За бамбуковой изгородью виднеется современный автоприцеп с телевизионной антенной, куда кустари уходят ночевать, когда им не нужно изображать быт семинолов.
Ради их последнего вечера Гавейн решил потратить немного кровных денег Лозерека: он заказал столик на двоих в дорогом ресторане с отличной, как было сказано в рекламе, кухней. Но проклятье Уолта Диснея тяготеет над ними, только здесь царит не детство, а старость. Гавейн и Жорж единственные, кто не опирается на палки или костыли, только у них не трясутся руки и подбородки, только они открывают в улыбке неровные, а стало быть, настоящие зубы, так непохожие на безукоризненные ряды белых клавиш во ртах других едоков. Жорж представляет себе чахлое содержимое пятисотдолларовых штанов и бесплодные пустыни под юбками вечерних платьев, с жалостью смотрит на узловатые руки и сморщенные локти, на лоснящиеся черепа мужчин, где поблескивают несколько бесцветных ниточек, уже недостойных называться волосами, на пятна, проступающие под слоем грима на щеках престарелых блондинок. Исходящая от Гавейна недюжинная сила вдруг кажется ей якорем спасения среди этих обреченных, а то, что прячется в его брюках за триста девяносто девять с половиной франков, – единственным противоядием от витающей в воздухе смерти.
На эстраде – «экзотические танцы», глянцево-черная кожа танцоров кажется неуязвимой для помет времени, на их грациозные гибкие тела, должно быть, мучительно смотреть тем, кому с каждым днем все труднее дается любое движение.
– А все-таки, – говорит Гавейн, – одного у чернокожих не отнимешь – (О нет! Пощадите! Он этого не скажет!) – чувства ритма. Оно у них в крови.
Дуэнья хихикает. Ну-ка, ну-ка, что-то мы давненько ее не слышали! В Диснейленде она помалкивала. Там события работали на нее.

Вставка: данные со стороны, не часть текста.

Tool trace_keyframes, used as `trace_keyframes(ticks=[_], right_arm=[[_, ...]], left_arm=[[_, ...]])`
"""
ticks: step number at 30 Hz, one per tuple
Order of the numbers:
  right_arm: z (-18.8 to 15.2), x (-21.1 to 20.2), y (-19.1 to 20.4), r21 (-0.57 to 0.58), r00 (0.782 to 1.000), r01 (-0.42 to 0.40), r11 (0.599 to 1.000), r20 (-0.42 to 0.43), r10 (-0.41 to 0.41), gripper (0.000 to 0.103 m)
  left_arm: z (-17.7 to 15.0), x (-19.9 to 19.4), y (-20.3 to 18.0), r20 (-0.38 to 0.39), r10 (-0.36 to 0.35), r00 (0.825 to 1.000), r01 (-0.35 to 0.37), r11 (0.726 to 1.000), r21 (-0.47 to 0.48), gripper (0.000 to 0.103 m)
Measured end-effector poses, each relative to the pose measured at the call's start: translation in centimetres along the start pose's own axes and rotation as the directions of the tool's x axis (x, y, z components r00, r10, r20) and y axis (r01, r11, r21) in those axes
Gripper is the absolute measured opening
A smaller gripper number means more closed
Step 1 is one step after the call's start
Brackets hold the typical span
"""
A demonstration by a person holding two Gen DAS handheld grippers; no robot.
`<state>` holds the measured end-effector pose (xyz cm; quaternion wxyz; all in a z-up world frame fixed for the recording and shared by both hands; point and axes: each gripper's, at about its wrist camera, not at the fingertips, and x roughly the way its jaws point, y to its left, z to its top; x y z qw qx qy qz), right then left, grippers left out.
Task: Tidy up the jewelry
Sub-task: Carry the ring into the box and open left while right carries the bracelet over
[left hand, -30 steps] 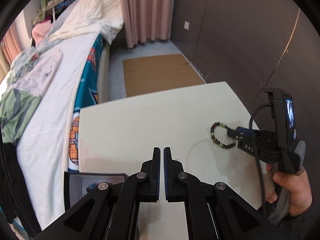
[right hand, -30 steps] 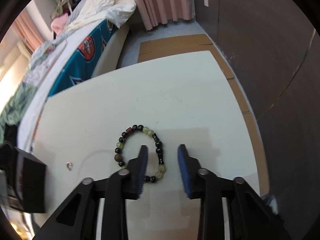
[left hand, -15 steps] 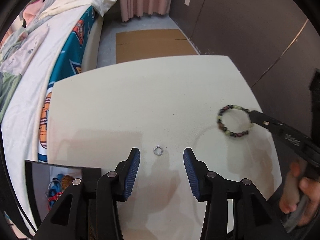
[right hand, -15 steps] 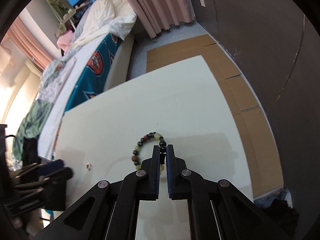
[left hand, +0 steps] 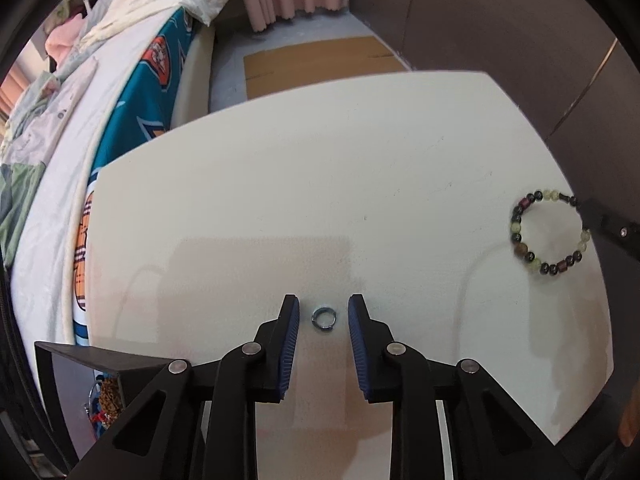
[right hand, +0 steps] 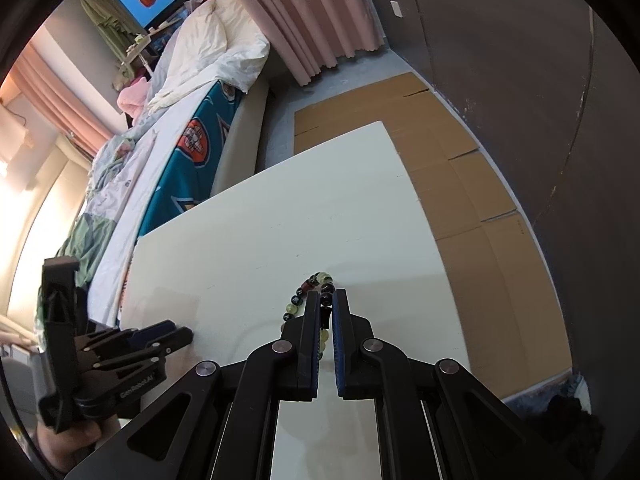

– Вот видишь, двенадцать дней – это уже слишком, замечает она. Союз двух сердец – это прекрасно, но уж больно он недолговечен, если построен на голом сексе. – Не смей так говорить. Ты просто высохшая старая дева, ты никогда не трепетала от любви и понятия не имеешь о том, что такое поэзия. – Бедная моя детка, вздыхает дуэнья, стоит тебя пощекотать там, где надо, твоя вагина реагирует, и ты уже поешь аллилуйю. Это просто секреция твоих желез, дорогуша, просто возбуждение определенных нервных центров.
На данный момент возбуждены другие нервные центры – вкусовые. Но как ни восхитительны устрицы а-ля Рокфеллер, Гавейном тоже овладевает страх перед неотвратимой старостью.
– Подумать только, еще несколько лет – и я тоже буду на пенсии! Вот получу семнадцатый или восемнадцатый разряд, наработаю пособие, и стоп. А ведь надо будет на что-то жить, даже если мы никогда не превратимся в таких, как эти…
– Но как ты выдержишь – круглый год дома? Что-то я плохо представляю тебя без твоей галеры.